One day in the late 1960s. In a district of Paris. Veronica, the daughter of a banker, holds a meeting for the "Marxist-Leninist Communist" branch in a residence borrowed from a friend who is on vacation with her parents. The room is stacked with a large number of little red books, and handwritten quotations from Mao Zedong hang prominently on the walls. Amid the sound of a radio broadcast coming from Beijing, Veronica announces the official establishment of the branch, naming it "Aden-Arabia" to commemorate Paul Nizan, the author of the eponymous novel who was expelled from the French Communist Party. The branch members include young actor Jérôme, maid Ivona, painter Kirillov, and university student Henry. Veronica assigns the branch the task of "carrying out the struggle of two lines." At this moment, Henry, who had been absent, walks in, covered in blood, having been injured during a debate about China's "Cultural Revolution" with French Communist Party members at the University of Paris. This gives Veronica even more reason to assert the correctness of her "line," which is not only to avoid aligning with the French Communist Party but to consider it the primary enemy...
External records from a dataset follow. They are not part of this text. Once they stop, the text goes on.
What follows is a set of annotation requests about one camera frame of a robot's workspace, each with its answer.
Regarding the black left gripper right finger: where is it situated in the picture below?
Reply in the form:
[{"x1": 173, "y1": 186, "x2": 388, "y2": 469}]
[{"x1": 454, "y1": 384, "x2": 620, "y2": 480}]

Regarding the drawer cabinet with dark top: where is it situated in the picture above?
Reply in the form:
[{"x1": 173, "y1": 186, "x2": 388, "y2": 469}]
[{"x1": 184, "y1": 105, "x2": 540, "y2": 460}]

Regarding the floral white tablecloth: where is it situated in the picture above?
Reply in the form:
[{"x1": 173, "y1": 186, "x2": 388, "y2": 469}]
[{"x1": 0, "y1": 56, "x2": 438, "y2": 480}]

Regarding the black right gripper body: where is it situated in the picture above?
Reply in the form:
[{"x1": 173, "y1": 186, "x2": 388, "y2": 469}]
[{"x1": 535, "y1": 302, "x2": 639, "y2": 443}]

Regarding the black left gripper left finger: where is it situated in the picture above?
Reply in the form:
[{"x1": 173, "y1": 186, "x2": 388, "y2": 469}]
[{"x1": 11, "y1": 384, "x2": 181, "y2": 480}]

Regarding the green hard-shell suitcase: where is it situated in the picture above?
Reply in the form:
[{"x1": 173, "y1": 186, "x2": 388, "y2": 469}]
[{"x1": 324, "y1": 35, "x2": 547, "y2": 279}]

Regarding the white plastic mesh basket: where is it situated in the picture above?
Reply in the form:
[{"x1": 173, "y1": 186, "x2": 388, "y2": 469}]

Director Godard is passionate about promoting Maoism, and his witty satire infuriated conventional critics. Godard's then-wife, Anne Wiazemsky, plays a philosophy student in the film, who sympathizes with four members of Maoist groups on campus. Their goals are constantly disrupted by external factors, such as posters, little red books, and dogmatic hymns, making it seem as if they can never clarify the true meaning of their political beliefs. They also fail to provide any ideological support for practical activities.
Godard clearly stands with the students' perspective, even as he attempts to adhere to the traditional style of revolutionaries while depicting their fervor.